:: Try it ::
For this exercise, copy the data exactly and omit any images.
BEGIN Available data
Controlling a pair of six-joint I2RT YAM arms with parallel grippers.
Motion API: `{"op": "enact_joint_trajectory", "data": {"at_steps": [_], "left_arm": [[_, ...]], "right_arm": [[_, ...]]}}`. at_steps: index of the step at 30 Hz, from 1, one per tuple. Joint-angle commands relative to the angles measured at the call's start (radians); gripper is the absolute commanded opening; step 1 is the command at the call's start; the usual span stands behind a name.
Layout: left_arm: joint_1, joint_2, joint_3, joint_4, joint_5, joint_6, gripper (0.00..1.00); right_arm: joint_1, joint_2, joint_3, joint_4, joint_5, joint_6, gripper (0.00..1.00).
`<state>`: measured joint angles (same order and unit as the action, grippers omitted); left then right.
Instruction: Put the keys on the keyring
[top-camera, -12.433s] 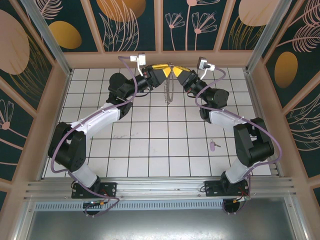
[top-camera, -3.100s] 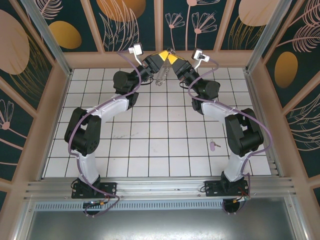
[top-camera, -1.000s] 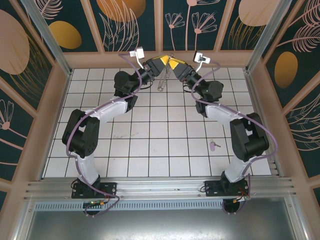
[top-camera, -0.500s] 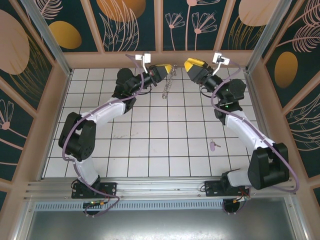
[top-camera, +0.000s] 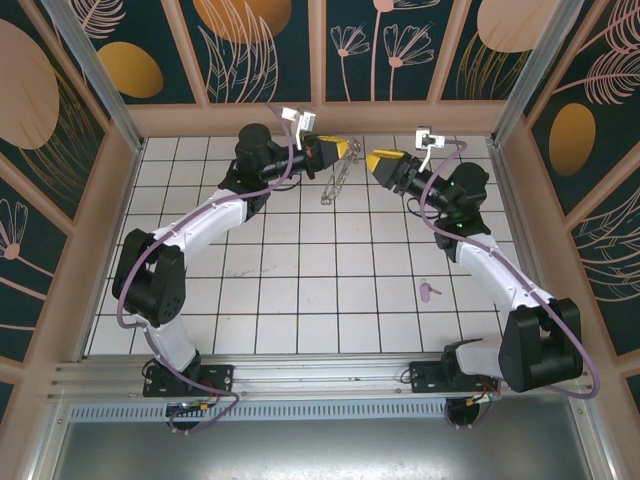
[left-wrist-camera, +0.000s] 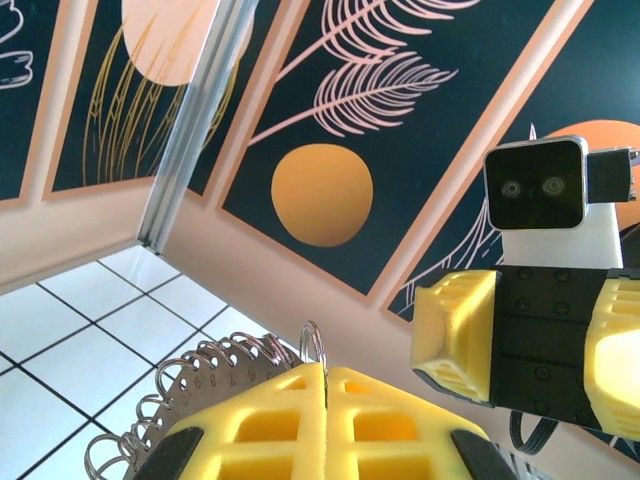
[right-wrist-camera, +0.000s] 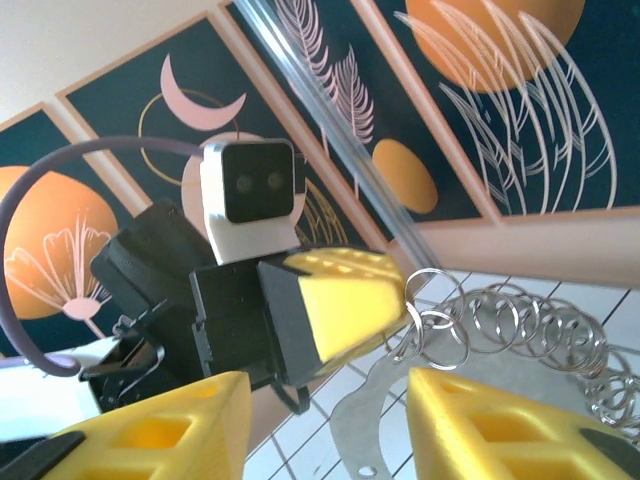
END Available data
:: Your solution ::
Controlling a pair of six-joint I2RT YAM arms with parallel grippers.
Motion API: `{"op": "enact_joint_trajectory", "data": {"at_steps": [_], "left_arm": [[_, ...]], "right_arm": [[_, ...]]}}`. at_steps: index of the step at 30 Hz, from 1, one per tuple. Joint-angle commands relative to the angles measured at the call's start (radians); gripper is the absolute commanded opening; step 1 is the command at the call's start; the usual span stands behind a name.
Layout: left_arm: joint_1, joint_2, joint_3, joint_4, joint_5, joint_6, gripper (0.00..1.00); right_arm: joint_1, joint_2, joint_3, joint_4, joint_5, joint_6, gripper (0.00..1.00).
`<state>`: measured joint angles (same order and unit as the action, grippers omitted); left then right.
Instruction: Put the keys on the keyring
[top-camera, -12.433s] 
[top-camera, -3.100s] 
[top-camera, -1.000s] 
[top-camera, -0.500s] 
[top-camera, +0.000s] 
[left-wrist-camera, +0.000s] 
[right-wrist-camera, +0.000s] 

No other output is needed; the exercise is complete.